Dana si stese sul letto, tirandosi su il vestitino a scoprire le minuscole mutandine in pizzo viola trasparenti. Anche Anna si stese sul morbido talamo immediatamente a destra; entrambe osservavano i due uomini e proprio Anna si fece sentire, provocandoli:”Ci starebbe bene uno spogliarello per ravvivare la serata” scoppiando a ridere.
I due maschi, non se lo fecero ripetere, cominciando a denudarsi, restando con indosso solo gli slip.
Le due donne applaudirono divertite, gli occhi puntati sui membri di ciascuno che spingevano sotto il tessuto delle mutande.
All’unisono si avvicinarono al letto, ognuno adocchiando la donna dell’altro. Marco si distese su Anna, aiutandola a disfarsi del vestitino rosso, Andrea fece altrettanto con Dana.
Non era il luogo né il contesto per lasciarsi andare a preliminari, su quel letto vi erano due donne appoggiate sulla schiena, nude degli abiti e di ogni inibizione, su di loro i due uomini le penetravano: ora lentamente ora con maggior veemenza.
Colpi su colpi, a tratti lo sguardo di Marco e di Andrea si incrociava, in un miscuglio di primitiva eccitazione e sfida. Non vi era più il piacere del corpo, dell’atto fisico, ma l’eccitazione degli sguardi, l’osservare ciascuno il volto della propria donna trasfigurato, mentre veniva montata da un altro.
Gli ansimi ed i gemiti riempivano la stanza, sul punto di avere l’orgasmo fu Marco a dare un colpetto sulla spalla di Andrea, richiamando la sua attenzione. Nell’apice del piacere ognuno di loro volle ritornare sulla propria femmina, si scambiarono di posto riversando così il proprio seme sul corpo bianco e sudato della propria donna.
Dopo furono quattro copri distesi sul letto tondo, ad osservare il vuoto, in un silenzio intramezzato da battute stupide, necessarie ad alleviare l’imbarazzo ancora presente.

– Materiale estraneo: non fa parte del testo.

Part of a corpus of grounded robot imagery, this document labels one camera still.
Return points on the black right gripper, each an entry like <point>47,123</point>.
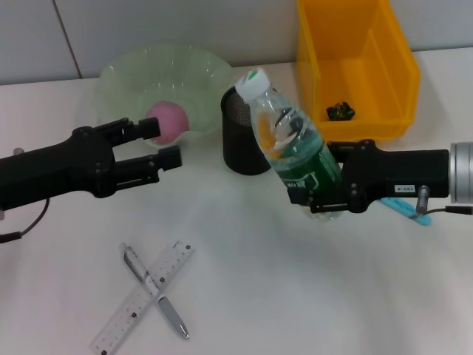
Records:
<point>399,174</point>

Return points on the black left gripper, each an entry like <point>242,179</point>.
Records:
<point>48,174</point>

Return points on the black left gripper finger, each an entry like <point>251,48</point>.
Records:
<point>170,158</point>

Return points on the pink peach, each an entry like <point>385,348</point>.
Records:
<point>171,118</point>

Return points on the green label water bottle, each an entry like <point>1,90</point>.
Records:
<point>288,140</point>

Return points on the green plastic wrapper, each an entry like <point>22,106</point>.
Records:
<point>340,112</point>

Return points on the translucent green fruit bowl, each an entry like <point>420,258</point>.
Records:
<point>166,74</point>

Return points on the black mesh pen cup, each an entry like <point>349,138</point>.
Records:
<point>236,155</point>

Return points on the silver white pen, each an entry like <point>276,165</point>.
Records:
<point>171,314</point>

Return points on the transparent plastic ruler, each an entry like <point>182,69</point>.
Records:
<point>118,325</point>

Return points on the yellow plastic bin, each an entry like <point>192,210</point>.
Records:
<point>369,127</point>

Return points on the silver right gripper plug stub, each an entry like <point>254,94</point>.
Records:
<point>423,201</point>

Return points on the silver gripper plug stub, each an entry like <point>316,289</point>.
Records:
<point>423,201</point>
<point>18,151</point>

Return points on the silver left gripper plug stub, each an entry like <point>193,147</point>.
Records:
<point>18,151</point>

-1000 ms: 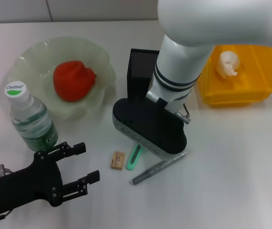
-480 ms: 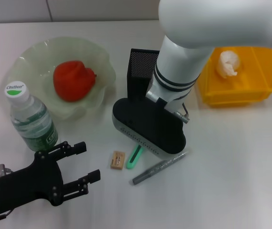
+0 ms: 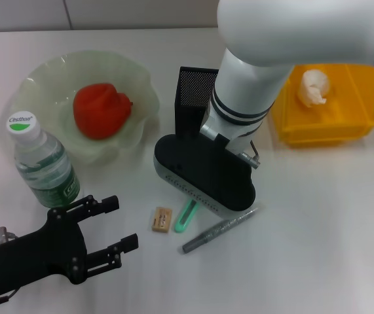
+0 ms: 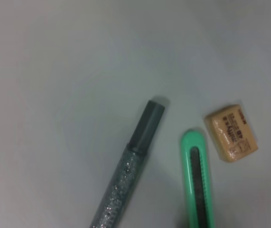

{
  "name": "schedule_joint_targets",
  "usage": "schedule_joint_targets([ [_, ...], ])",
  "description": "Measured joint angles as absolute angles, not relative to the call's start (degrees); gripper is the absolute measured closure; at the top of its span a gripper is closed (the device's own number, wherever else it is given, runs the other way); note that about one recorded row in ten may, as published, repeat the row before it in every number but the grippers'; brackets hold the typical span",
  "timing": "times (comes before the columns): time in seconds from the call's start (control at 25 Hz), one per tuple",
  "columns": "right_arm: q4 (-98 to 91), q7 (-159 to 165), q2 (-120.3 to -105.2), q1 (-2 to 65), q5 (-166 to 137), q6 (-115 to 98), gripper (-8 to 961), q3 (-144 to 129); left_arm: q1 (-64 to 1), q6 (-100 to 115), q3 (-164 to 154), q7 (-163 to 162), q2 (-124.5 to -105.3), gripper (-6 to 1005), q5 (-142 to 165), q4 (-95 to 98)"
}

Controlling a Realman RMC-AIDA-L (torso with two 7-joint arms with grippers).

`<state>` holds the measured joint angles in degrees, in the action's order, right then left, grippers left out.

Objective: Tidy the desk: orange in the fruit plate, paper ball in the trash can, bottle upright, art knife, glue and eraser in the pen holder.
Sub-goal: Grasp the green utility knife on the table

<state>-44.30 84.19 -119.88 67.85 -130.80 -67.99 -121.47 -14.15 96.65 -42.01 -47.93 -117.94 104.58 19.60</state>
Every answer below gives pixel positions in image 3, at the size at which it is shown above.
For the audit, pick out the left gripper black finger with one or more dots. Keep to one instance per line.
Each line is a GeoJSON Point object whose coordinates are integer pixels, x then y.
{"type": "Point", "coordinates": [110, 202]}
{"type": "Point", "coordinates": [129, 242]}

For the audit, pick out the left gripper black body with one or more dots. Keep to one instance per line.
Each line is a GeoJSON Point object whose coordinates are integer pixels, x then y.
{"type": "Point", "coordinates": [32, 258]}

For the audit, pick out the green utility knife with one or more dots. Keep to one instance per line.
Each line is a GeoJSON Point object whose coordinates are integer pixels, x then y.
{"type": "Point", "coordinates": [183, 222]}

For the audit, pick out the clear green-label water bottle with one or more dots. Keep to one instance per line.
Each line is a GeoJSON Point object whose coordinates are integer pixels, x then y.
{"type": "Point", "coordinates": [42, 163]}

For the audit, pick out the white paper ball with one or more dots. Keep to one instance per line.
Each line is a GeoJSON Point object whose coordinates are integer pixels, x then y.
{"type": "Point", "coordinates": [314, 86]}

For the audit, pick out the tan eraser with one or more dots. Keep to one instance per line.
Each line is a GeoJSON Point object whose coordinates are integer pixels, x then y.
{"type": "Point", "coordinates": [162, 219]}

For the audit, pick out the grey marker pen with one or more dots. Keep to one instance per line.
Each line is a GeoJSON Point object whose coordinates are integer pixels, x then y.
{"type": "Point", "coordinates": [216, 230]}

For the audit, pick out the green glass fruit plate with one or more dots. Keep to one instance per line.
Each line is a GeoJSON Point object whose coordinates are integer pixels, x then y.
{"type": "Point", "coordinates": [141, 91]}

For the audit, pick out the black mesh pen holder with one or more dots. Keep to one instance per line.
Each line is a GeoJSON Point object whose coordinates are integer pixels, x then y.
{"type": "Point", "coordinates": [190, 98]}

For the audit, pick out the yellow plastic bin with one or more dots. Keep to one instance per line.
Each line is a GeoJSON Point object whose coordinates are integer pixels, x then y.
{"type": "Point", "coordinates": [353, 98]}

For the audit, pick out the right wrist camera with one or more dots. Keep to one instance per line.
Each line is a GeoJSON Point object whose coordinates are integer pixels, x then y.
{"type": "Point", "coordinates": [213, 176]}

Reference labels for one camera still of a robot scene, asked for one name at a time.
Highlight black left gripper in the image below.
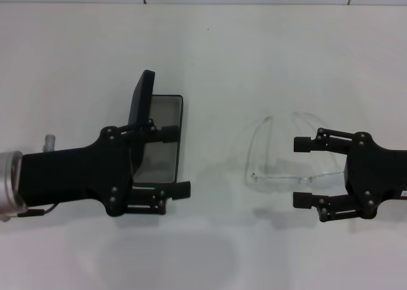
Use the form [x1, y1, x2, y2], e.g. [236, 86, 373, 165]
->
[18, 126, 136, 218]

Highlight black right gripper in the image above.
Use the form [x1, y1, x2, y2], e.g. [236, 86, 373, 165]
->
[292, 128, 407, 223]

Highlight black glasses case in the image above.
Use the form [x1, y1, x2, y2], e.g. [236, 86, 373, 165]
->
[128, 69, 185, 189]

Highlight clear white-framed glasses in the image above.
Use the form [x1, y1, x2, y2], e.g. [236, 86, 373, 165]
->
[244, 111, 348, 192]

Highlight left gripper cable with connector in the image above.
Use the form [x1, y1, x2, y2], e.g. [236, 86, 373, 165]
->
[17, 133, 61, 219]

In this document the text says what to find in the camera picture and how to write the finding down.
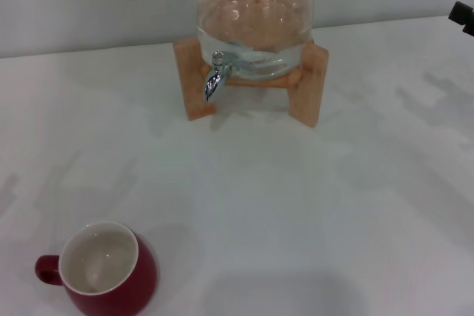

Il viaggio verso casa fu veloce, in auto Andrea ed Anna si osservavano. Non c’era astio, solo quiete e complicità.
Entrati in casa l’uomo scaraventò la sua donna sul tavolo della cucina, sollevandole il vestitino e trovandola priva delle mutandine:”Sei una puttana!”. Era eccitato e cominciò a montarla con violenza. “Si, sono la tua puttana” la voce di Anna era calda, bassa, sensuale “Ora scopami come una puttana!”
L’orgasmo fu rumoroso, gli oggetti cadevano per terra. Avevano ritrovato qualcosa che era andato perso.
Le speranze di Anna non furono tradite, non andarono più in quel locale, non ebbero rimpianti per quello che accadde.
Mancava loro la complicità, il sentirsi ancora desiderati, le ritrovarono e fu la loro terapia di coppia.